- Exercise prompt: Pictures are to be dropped. Everything else in the listing gets copied exactly.
= = = =
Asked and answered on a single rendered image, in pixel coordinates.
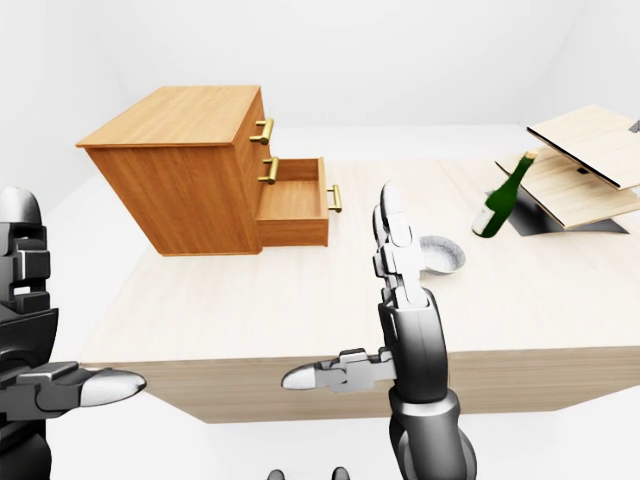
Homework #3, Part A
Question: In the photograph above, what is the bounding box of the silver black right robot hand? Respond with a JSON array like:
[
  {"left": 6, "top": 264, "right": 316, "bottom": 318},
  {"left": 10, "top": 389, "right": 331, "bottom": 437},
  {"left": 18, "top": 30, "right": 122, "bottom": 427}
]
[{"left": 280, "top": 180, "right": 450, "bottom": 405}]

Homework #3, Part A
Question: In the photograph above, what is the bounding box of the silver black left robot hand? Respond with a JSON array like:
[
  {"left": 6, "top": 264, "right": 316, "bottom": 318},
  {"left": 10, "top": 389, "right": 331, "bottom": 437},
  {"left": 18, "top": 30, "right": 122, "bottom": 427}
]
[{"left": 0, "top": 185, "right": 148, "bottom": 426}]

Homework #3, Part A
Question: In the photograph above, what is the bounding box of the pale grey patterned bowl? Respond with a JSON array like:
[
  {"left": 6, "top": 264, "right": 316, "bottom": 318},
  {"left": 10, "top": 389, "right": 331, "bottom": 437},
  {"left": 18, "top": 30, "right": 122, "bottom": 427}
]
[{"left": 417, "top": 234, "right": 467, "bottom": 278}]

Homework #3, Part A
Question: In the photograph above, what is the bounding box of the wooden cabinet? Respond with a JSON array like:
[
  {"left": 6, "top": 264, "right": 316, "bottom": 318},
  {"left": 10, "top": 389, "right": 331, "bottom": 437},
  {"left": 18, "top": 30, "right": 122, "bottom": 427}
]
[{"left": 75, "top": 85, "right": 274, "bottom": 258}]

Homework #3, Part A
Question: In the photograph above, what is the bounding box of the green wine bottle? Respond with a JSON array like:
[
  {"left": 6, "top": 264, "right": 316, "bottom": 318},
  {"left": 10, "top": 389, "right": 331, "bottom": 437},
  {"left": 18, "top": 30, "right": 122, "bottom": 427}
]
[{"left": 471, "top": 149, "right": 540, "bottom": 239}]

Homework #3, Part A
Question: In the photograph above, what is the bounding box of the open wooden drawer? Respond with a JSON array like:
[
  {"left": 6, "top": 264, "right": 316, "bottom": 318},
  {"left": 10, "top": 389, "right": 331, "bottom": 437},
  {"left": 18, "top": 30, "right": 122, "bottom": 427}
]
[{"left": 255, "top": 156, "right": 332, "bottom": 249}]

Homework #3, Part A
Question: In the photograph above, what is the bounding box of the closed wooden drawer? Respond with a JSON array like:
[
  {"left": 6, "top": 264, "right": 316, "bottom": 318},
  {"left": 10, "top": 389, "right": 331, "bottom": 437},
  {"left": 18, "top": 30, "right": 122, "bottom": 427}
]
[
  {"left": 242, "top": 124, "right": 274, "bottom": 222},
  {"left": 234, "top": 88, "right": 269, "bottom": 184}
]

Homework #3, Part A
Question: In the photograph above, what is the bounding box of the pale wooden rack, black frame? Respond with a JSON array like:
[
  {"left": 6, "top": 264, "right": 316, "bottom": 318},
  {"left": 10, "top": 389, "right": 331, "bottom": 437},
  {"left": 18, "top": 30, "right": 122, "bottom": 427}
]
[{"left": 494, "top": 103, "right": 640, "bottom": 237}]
= = = =
- Your solution:
Asked and answered on a single rendered image, in pixel coordinates.
Homework #3, Part A
Question: In the photograph above, what is the bounding box of the silver black right robot hand? Respond with a JSON array like:
[
  {"left": 6, "top": 264, "right": 316, "bottom": 318},
  {"left": 10, "top": 389, "right": 331, "bottom": 437},
  {"left": 18, "top": 30, "right": 122, "bottom": 427}
]
[{"left": 280, "top": 180, "right": 450, "bottom": 405}]

Homework #3, Part A
Question: In the photograph above, what is the bounding box of the silver black left robot hand? Respond with a JSON array like:
[
  {"left": 6, "top": 264, "right": 316, "bottom": 318},
  {"left": 10, "top": 389, "right": 331, "bottom": 437},
  {"left": 18, "top": 30, "right": 122, "bottom": 427}
]
[{"left": 0, "top": 185, "right": 148, "bottom": 426}]

Homework #3, Part A
Question: In the photograph above, what is the bounding box of the pale grey patterned bowl? Respond with a JSON array like:
[
  {"left": 6, "top": 264, "right": 316, "bottom": 318},
  {"left": 10, "top": 389, "right": 331, "bottom": 437},
  {"left": 18, "top": 30, "right": 122, "bottom": 427}
]
[{"left": 417, "top": 234, "right": 467, "bottom": 278}]

Homework #3, Part A
Question: In the photograph above, what is the bounding box of the wooden cabinet? Respond with a JSON array like:
[
  {"left": 6, "top": 264, "right": 316, "bottom": 318},
  {"left": 10, "top": 389, "right": 331, "bottom": 437},
  {"left": 18, "top": 30, "right": 122, "bottom": 427}
]
[{"left": 75, "top": 85, "right": 274, "bottom": 258}]

Homework #3, Part A
Question: In the photograph above, what is the bounding box of the green wine bottle? Respond with a JSON array like:
[
  {"left": 6, "top": 264, "right": 316, "bottom": 318},
  {"left": 10, "top": 389, "right": 331, "bottom": 437},
  {"left": 18, "top": 30, "right": 122, "bottom": 427}
]
[{"left": 471, "top": 149, "right": 540, "bottom": 239}]

Homework #3, Part A
Question: In the photograph above, what is the bounding box of the open wooden drawer? Respond with a JSON array like:
[
  {"left": 6, "top": 264, "right": 316, "bottom": 318},
  {"left": 10, "top": 389, "right": 331, "bottom": 437},
  {"left": 18, "top": 30, "right": 122, "bottom": 427}
]
[{"left": 255, "top": 156, "right": 332, "bottom": 249}]

Homework #3, Part A
Question: In the photograph above, what is the bounding box of the closed wooden drawer? Respond with a JSON array like:
[
  {"left": 6, "top": 264, "right": 316, "bottom": 318},
  {"left": 10, "top": 389, "right": 331, "bottom": 437},
  {"left": 18, "top": 30, "right": 122, "bottom": 427}
]
[
  {"left": 242, "top": 124, "right": 274, "bottom": 222},
  {"left": 234, "top": 88, "right": 269, "bottom": 184}
]

Homework #3, Part A
Question: In the photograph above, what is the bounding box of the pale wooden rack, black frame? Respond with a JSON array like:
[
  {"left": 6, "top": 264, "right": 316, "bottom": 318},
  {"left": 10, "top": 389, "right": 331, "bottom": 437},
  {"left": 18, "top": 30, "right": 122, "bottom": 427}
]
[{"left": 494, "top": 103, "right": 640, "bottom": 237}]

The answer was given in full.